DISM according to Microsoft’s own site, and I quote:
DISM: Deployment Image Servicing and Management (DISM.exe) is a command-line tool that can be used to service and prepare Windows images, including those used for Windows PE, Windows Recovery Environment (Windows RE) and Windows Setup. DISM can be used to service a Windows image (.wim) or a virtual hard disk (.vhd or .vhdx). DISM comes built into Windows and is available through the command line or from Windows PowerShell.
You’ve probably read many articles telling you to use this to fix your system. But maybe you are intimidated by the Command Prompt or the PowerShell. Don’t worry citizens, there’s a free simple utility to help you.
It’s called DISM-GUI from: www.paehl.de/dism-gui and, as the name suggests, it provides a front-end (Graphical User Interface) for running DISM commands.
DISM-GUI downloads as a 7zip file. Decompress it and run either DISM_GUI_X86 (32 bit systems) or DISM_GUI_X64 (64 bit systems). I used this recently when I was having some video issues with my system freezing up so I decided to run this to be sure that no system files were corrupted.
In my case, I clicked on the Repair button first and when that finished I clicked on the SFC button.
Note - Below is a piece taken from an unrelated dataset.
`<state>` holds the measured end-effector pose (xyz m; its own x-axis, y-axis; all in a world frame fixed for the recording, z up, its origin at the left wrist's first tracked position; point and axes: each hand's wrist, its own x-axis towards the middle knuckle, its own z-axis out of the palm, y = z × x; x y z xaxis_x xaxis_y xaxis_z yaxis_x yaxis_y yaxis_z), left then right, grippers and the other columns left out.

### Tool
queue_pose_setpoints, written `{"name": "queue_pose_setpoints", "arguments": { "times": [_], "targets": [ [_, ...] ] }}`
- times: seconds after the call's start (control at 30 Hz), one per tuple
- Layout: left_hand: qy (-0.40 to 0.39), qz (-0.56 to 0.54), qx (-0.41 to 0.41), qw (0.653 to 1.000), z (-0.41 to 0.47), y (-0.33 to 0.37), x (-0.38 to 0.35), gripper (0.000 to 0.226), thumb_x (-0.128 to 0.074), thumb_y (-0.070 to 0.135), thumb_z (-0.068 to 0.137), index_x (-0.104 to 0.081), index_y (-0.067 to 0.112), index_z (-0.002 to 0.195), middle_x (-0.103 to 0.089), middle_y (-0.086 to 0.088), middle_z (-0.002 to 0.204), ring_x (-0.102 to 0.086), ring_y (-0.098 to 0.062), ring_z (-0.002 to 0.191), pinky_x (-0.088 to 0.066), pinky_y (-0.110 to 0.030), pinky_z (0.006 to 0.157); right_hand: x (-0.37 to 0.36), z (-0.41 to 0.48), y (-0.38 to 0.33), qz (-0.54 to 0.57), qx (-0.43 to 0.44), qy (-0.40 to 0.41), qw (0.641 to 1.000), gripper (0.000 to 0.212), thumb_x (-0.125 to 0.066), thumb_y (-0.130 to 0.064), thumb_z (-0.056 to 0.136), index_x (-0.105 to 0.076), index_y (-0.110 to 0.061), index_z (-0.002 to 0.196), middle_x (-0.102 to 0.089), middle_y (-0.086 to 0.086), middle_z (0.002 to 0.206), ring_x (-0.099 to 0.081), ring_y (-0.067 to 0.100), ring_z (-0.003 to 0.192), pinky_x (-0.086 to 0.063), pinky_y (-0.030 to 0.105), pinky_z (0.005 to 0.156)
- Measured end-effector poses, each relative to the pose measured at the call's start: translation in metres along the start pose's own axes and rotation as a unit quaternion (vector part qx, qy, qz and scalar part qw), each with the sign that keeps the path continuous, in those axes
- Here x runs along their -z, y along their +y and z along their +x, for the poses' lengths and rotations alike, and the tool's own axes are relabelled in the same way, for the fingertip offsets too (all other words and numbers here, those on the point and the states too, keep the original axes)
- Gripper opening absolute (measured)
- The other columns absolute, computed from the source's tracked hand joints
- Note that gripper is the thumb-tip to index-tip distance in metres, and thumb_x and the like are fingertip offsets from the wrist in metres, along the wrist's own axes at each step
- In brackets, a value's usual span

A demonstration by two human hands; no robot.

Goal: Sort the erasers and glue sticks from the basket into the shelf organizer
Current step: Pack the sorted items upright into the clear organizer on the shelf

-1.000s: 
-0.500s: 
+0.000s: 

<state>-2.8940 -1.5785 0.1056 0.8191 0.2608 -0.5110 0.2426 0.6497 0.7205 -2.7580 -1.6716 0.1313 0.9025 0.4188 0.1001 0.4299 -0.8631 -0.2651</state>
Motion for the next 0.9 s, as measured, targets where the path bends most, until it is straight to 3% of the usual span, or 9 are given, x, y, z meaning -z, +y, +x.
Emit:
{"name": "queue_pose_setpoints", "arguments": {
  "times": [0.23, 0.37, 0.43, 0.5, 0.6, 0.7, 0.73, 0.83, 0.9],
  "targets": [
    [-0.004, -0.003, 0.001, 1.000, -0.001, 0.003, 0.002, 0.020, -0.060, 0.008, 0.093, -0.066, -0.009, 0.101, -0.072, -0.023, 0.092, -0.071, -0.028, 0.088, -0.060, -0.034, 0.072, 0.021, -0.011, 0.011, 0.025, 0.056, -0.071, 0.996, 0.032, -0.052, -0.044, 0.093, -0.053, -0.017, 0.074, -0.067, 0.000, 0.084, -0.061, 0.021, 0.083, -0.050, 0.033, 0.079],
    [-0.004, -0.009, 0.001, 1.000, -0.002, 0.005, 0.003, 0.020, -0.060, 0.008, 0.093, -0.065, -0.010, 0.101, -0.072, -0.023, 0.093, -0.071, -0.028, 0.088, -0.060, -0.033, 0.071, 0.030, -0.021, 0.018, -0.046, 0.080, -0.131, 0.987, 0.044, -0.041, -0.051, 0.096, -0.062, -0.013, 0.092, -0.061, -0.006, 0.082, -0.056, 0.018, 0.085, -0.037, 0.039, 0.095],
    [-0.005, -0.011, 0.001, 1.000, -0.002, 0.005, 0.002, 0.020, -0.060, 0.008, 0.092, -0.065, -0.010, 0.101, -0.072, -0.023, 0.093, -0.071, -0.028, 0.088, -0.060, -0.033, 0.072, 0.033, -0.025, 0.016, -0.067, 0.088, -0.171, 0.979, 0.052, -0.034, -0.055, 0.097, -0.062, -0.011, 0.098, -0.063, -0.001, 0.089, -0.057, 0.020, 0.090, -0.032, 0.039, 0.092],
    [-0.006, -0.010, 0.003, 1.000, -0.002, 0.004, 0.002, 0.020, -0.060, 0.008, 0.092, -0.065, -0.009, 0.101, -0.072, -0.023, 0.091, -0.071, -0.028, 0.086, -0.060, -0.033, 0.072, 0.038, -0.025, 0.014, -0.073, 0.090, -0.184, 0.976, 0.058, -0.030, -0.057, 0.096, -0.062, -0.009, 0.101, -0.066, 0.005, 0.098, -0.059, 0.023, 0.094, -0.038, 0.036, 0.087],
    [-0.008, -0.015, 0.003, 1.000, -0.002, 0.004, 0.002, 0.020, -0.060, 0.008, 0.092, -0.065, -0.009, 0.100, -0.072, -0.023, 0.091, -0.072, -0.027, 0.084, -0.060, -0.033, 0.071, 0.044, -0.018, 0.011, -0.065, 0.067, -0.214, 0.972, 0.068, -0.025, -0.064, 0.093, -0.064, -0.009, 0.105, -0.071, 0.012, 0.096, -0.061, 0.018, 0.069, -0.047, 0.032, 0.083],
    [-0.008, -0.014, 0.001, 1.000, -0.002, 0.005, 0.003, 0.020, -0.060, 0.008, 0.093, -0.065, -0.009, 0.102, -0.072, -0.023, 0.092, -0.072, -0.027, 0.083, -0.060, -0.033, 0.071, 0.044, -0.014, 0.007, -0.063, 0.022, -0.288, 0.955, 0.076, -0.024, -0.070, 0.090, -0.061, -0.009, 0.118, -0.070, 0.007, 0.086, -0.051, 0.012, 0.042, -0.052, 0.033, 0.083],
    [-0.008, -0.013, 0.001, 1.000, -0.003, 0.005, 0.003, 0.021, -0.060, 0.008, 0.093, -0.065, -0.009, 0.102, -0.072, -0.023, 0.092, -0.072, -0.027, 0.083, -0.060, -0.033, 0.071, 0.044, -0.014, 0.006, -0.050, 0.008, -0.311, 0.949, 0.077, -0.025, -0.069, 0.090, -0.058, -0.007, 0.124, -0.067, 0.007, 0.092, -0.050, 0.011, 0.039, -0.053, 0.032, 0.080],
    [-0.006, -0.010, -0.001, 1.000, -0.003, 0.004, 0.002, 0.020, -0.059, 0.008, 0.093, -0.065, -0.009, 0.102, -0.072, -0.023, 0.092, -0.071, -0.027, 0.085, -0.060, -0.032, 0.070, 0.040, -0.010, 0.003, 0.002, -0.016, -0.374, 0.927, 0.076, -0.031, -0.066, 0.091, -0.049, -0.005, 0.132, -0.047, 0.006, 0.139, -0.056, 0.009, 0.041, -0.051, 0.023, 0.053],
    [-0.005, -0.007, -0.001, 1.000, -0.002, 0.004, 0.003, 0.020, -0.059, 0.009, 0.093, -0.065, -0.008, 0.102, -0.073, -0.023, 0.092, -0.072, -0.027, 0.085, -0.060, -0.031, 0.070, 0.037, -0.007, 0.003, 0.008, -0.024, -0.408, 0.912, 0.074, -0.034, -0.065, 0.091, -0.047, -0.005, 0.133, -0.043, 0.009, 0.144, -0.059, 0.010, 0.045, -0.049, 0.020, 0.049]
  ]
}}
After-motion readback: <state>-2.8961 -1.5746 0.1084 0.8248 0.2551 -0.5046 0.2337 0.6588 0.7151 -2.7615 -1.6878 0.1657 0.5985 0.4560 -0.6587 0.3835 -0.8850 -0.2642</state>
When you click the Repair button, you’ll get a Command Prompt window with a timer showing the progress.
If all is well, you will end up with a message saying The restore operation completed successfully.
Somewhat similar to SFC.
So, if you read an article telling you to run DISM or System File Checker (SFC), nothing could be easier.
By the way, the commands for an elevated Command Prompt or PowerShell are, in case you are interested:
- DISM /Online /Cleanup-Image /CheckHealth
- DISM /Online /Cleanup-Image /ScanHealth
- DISM /Online /Cleanup-Image /RestoreHealth
- sfc /scannow
That’s basically how to use this utility.